Keep on sucking till you succeed, Curley.
 

I've been considering playing these binary options, but after reading this thread there is no doubt in my mind I can't win. If you certified math and market geniuses feal it's a loosing proposition, then what chance would the rest of us have? Thanks guys, very informative

 

Great Thread! Although I am new to WSO, I have been trading Forex and Binary Options for well over 8 years.

I totally agree that the Reward:Risk ratio (i.e. 70%:90%) is a massive obstacle to overcome and prevents most traders from ever realizing any serious profits.
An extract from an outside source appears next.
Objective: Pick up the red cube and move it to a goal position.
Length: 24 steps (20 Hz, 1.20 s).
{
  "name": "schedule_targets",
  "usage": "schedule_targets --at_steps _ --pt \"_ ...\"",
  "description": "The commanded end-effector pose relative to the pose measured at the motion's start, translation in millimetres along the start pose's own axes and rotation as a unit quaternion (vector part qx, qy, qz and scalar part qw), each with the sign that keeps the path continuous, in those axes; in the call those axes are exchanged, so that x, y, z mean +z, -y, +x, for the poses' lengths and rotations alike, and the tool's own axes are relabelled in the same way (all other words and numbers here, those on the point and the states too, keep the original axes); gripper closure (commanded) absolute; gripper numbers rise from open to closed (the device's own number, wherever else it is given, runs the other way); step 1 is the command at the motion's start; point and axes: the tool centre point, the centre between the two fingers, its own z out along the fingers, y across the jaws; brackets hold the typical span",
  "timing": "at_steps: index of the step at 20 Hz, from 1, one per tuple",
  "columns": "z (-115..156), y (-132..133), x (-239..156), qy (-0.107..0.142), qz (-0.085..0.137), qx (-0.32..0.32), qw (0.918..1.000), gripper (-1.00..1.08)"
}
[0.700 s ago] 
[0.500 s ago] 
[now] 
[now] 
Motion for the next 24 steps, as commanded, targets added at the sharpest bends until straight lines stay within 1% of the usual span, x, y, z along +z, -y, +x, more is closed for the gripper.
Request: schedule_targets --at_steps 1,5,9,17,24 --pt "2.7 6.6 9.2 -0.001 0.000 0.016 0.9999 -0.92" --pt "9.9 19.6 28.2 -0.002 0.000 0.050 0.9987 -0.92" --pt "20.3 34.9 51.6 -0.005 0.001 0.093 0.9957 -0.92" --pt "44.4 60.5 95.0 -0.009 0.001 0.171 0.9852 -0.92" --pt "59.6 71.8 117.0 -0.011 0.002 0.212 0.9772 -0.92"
I also appreciate that if you have the facilities, such as those of a renowned hedge fund, that you are well capable of generating serious returns by simply predicting the correct directional movements of assets. However, you probably need $millions of dollars a year to service the expensive tools and properly qualified personnel required to achieve this goal. I am sure that some of you can produce very accurate figures.

So, in my mind, here is the main problem. Does Joe Average have any hope of making a stream of worthwhile profits trading binary options since the odds are stacked so much against him? With a limited budget of just a few thousand dollars, he will certainly not have the facilities of a hedge fund at his disposal.
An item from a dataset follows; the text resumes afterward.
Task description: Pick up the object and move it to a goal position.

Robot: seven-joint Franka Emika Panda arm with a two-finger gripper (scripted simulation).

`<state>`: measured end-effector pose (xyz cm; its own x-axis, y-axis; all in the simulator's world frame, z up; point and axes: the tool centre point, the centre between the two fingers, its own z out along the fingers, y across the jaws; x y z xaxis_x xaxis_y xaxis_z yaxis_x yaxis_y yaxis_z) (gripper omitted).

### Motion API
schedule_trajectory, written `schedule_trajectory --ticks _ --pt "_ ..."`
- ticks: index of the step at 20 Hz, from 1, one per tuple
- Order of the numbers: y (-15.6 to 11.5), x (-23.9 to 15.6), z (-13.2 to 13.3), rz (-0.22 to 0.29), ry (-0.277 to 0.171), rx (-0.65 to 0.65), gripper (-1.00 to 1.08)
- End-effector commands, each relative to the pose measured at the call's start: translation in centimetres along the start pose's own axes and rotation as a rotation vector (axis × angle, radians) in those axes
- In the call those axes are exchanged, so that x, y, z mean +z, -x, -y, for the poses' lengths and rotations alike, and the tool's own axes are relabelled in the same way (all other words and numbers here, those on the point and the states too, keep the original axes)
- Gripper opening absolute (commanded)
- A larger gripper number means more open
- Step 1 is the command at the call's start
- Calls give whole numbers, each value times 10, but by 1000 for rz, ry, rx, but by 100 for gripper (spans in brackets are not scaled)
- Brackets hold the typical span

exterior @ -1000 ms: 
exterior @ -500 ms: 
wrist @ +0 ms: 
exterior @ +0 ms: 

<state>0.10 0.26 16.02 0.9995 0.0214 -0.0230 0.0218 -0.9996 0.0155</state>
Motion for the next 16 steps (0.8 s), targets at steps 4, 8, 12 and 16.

I have been studying this problem for years. I have concluded that it is possible if the following approach is adopted. A strategy is required that boosts a win:loss ratio of at least 50% (much higher is preferable). The next critical step is to produce a Reward:Risk ratio that is greater than unity as the standard ones are well less than that value, e.g. 70%:90% = 0.77.

This objective can be achieved in a number of ways. However, in doing so every aspects of trading binary options has to be viewed in a completely different light. For example, you cannot continue to focus on 60sec trades as most novices are prone to do so.

To accomplish this task, I have devised a complete theory which I have dubbed, 'my Theory of Binitivity'.

I can tell you now that this is no quick-fix instant solution but requires the investment of a considerable amount of time and energy to perfect. However, the effort is well worth it. I am thinking of introducing the concepts of my theory onto this forum if there is enough interest. This is because I would appreciate third party insights. I guess that this task could take over six months to fully accomplish.

In the meantime, good luck with your trading.

 

I made a mistake in my first message with the Reward: Risk ratio.

Envisage that $100 was wagered on an asset displaying a payout ratio of 70% and a refund ratio of 10%. As a return of $70 would be collected if ITM and a loss of $90 when OTM, the Reward: Risk ratio would be 70:90 or 44%. So, basically one of the central concepts of my theory is that this ratio must be improved so that it is greater than 50% in order to enhance prospects of consistent profits.

I have created a strategy based on my theory which succeeded in generating a Win: Loss ratio of 60% and a Reward: Risk ratio of 59% during the last trading week, ending 6th December 2013. Consequently, I acquired a weekly profit of almost 12%. In fact, over the last few months, my strategy has consistently recorded weekly profits between 10% and 15%.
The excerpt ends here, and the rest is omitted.